▸ Task directions: Please go line by line through the material and copy each one containing the word "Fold".
::::::::
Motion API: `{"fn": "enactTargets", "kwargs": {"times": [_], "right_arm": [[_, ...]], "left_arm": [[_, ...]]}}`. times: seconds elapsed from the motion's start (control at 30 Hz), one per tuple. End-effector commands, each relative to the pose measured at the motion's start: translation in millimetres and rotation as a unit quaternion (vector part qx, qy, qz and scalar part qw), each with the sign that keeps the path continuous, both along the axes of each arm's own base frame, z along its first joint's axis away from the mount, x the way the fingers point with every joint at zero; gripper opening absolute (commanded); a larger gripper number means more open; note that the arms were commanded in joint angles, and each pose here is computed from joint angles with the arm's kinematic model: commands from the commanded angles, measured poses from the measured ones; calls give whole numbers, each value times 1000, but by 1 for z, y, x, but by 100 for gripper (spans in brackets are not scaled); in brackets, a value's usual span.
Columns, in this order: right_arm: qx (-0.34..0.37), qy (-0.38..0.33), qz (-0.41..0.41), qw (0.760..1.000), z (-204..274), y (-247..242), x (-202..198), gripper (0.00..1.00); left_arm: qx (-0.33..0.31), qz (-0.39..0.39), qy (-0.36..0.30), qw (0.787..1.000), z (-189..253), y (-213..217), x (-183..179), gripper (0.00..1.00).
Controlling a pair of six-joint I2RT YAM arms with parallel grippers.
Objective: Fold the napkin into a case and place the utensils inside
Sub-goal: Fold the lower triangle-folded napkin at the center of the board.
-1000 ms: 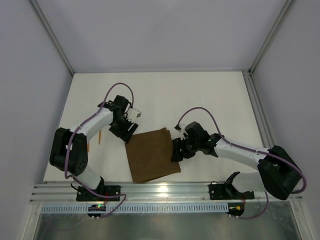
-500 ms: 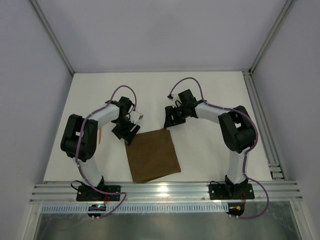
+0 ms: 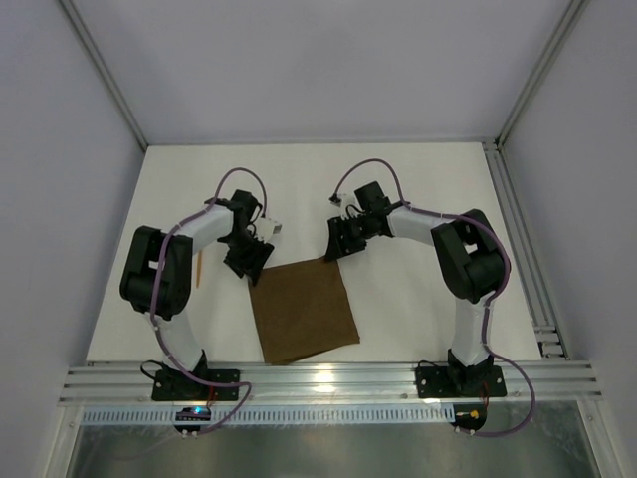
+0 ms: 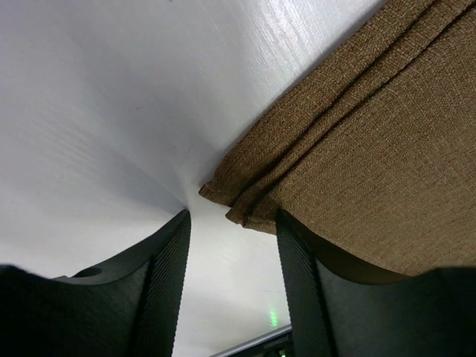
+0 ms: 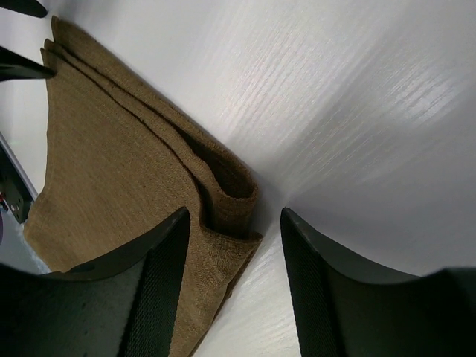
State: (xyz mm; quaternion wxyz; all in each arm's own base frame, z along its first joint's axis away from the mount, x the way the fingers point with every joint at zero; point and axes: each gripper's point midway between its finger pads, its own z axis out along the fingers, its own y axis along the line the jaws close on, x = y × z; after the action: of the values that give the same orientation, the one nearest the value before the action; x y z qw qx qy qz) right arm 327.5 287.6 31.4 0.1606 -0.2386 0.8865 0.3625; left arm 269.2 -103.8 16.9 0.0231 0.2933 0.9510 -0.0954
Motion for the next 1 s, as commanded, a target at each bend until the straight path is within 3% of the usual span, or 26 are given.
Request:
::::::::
▸ Written reply:
Objective: Fold the napkin into a case and place the utensils inside
Sub-goal: Fold the lower triangle-folded napkin at the center of the board.

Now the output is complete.